German MEP says Microsoft should be excluded from EU contracts

Heidi Rühle, a member of the European Parliament for the German Green party, says she has discovered a previously unconsidered consequence of the EU's proceedings against Microsoft for restraint of competition. " No public contracts for Microsoft?", she asks in a question (PDF file) to the EU Commission, quoting Article 93 of the EU budget regulations. This provides that, during a contract awarding procedure, tenderers who have committed a serious contravention and been given a legally effective sentence should be excluded from the procedure.

Article 93 of the EU budget regulations says, among other things, that applicants or tenderers are to be excluded from an invitation to tender if they have been punished on the basis of a legally effective verdict for reasons that put their professional integrity in question (Subsection 1b), or if, as part of their business activity, they have committed a serious contravention that was demonstrably detected by the principal – Subsection 1c – or if they have been sentenced for fraud, corruption, participation in a criminal association, or some other action directed against the financial interests of the communities – Subsection 1e. In sensational antitrust proceedings, the EU Commission did sentence Microsoft to pay a record fine and to accept special conditions on its products - and this was confirmed by the European Court of First Instance. Since Microsoft has lodged no protest against the court decision, the latter is legally effective.
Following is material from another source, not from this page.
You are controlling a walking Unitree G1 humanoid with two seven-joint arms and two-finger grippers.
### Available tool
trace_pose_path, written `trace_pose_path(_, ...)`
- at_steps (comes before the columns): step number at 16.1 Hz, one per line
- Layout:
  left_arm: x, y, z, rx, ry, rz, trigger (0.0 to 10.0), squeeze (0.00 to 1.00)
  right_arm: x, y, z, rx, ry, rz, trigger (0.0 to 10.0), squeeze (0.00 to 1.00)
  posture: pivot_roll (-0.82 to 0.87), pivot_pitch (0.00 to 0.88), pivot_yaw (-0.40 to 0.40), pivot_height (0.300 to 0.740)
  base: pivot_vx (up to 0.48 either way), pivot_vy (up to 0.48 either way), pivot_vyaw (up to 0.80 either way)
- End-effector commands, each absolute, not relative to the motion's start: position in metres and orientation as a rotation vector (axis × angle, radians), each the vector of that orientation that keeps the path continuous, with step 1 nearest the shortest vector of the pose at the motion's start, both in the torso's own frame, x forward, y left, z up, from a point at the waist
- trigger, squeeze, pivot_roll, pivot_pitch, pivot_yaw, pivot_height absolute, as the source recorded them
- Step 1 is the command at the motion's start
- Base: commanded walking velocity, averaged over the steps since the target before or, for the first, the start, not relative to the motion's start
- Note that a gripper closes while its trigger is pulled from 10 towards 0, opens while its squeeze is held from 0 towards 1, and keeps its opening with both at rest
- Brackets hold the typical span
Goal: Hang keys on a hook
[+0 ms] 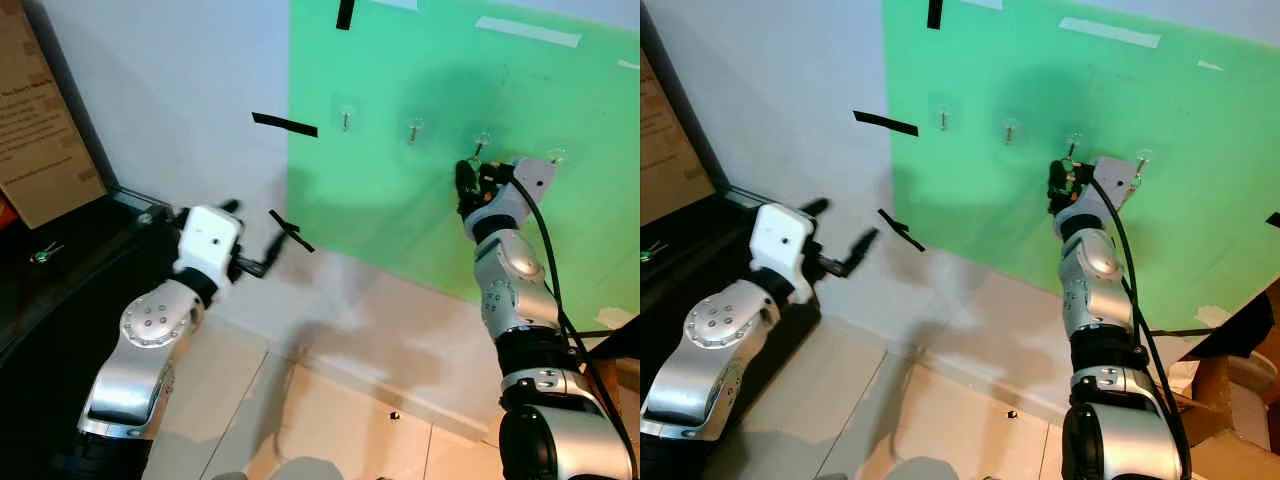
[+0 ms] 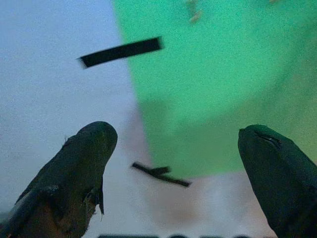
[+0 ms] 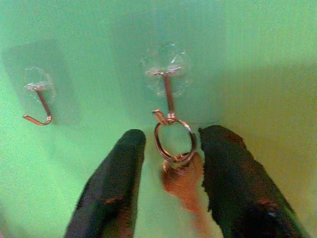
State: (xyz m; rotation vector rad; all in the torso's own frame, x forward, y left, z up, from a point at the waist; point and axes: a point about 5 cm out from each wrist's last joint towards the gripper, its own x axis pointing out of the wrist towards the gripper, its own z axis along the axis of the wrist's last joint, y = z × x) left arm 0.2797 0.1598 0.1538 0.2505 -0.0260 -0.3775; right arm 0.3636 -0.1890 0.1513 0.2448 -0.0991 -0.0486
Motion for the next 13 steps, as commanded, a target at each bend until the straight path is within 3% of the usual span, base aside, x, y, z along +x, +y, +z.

The consequence of that, as Rühle sees it, is that the EU Commission is bound to exclude Microsoft from EU contract awarding procedures. European institutions, she says, are obliged in future not to buy to renounce Microsoft's products. Rühle, who is also the internal market policy spokeswoman of the Greens/EFA in the European Parliament, emphasizes that, during the antitrust proceedings, the Court found that Microsoft had prevented innovation and options to choose, to the disadvantage of consumers: authorities and companies had frequently had to rely on expensive Microsoft networks instead of being able to choose alternatives from less expensive competitors.

The EU Commission has not yet made a statement or responded to her question. Under European law, it has six weeks in which to answer an MEP's question in writing.